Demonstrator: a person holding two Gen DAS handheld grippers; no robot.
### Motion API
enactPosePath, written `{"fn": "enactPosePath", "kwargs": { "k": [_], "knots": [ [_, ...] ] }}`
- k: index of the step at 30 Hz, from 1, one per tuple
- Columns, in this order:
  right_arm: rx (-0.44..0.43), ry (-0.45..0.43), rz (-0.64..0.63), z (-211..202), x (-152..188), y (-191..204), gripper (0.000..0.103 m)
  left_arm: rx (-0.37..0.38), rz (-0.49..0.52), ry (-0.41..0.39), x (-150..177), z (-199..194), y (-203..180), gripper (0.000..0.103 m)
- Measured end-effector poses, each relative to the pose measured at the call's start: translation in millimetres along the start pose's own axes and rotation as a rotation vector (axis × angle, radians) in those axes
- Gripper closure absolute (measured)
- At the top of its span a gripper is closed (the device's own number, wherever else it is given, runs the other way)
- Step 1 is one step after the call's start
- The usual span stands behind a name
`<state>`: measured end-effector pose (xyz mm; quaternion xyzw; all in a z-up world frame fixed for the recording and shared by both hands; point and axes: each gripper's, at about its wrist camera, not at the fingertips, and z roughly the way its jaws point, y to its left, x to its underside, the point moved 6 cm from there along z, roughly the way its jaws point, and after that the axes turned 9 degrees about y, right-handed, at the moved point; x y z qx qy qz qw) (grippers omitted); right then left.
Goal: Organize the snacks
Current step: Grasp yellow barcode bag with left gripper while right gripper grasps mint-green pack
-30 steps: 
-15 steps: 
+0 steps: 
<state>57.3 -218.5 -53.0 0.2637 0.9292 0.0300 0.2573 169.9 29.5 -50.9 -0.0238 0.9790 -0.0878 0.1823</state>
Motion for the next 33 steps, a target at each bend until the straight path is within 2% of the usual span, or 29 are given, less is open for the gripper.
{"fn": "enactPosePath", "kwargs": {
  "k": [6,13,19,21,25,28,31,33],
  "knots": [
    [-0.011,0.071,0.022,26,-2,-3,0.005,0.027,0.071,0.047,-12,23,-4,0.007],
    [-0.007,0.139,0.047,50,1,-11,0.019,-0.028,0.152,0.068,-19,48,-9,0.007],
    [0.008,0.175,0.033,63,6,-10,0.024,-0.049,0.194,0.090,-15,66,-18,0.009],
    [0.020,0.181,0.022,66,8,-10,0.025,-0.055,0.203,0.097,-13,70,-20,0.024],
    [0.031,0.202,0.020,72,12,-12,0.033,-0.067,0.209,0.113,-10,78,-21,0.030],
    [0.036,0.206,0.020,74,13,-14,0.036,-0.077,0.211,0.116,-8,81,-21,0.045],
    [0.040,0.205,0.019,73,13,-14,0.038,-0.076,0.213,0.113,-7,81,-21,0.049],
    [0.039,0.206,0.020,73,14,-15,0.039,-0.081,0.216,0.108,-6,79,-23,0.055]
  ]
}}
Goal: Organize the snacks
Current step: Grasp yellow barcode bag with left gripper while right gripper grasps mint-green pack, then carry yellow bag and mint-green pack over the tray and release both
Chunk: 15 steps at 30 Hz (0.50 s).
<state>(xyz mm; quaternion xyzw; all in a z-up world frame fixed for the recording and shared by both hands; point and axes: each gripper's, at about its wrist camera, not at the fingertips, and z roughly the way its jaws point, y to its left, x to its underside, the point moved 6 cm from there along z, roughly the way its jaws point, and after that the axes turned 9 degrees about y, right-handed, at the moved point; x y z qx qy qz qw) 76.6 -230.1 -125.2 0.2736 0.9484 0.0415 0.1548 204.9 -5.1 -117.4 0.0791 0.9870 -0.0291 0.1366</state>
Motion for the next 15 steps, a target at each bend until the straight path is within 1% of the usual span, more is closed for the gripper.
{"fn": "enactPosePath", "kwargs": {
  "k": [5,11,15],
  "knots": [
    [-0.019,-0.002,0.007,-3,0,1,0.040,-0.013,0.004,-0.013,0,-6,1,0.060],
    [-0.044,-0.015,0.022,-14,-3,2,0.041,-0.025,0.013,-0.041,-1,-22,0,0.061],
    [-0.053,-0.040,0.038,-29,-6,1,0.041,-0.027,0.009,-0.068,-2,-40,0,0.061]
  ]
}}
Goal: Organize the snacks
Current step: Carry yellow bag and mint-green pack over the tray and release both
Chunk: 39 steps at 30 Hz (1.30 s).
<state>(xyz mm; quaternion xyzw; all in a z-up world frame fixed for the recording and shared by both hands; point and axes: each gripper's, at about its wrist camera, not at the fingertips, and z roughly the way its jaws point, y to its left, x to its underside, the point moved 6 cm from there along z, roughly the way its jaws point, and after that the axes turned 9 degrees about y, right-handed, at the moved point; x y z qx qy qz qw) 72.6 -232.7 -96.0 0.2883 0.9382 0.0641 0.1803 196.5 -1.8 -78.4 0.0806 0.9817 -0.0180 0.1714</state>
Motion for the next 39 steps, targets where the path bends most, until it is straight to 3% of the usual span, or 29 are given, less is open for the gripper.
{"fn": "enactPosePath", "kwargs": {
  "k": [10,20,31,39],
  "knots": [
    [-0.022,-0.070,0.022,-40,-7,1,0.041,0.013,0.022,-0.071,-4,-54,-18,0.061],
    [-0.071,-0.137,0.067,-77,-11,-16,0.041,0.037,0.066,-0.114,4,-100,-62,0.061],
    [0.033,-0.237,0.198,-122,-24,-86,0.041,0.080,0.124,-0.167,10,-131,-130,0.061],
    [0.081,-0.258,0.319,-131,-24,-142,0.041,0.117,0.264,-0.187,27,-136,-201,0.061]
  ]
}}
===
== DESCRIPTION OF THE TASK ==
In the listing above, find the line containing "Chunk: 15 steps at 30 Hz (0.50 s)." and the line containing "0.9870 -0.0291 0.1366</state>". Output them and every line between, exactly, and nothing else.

== SOLUTION TO THIS EXERCISE ==
Chunk: 15 steps at 30 Hz (0.50 s).
<state>(xyz mm; quaternion xyzw; all in a z-up world frame fixed for the recording and shared by both hands; point and axes: each gripper's, at about its wrist camera, not at the fingertips, and z roughly the way its jaws point, y to its left, x to its underside, the point moved 6 cm from there along z, roughly the way its jaws point, and after that the axes turned 9 degrees about y, right-handed, at the moved point; x y z qx qy qz qw) 76.6 -230.1 -125.2 0.2736 0.9484 0.0415 0.1548 204.9 -5.1 -117.4 0.0791 0.9870 -0.0291 0.1366</state>

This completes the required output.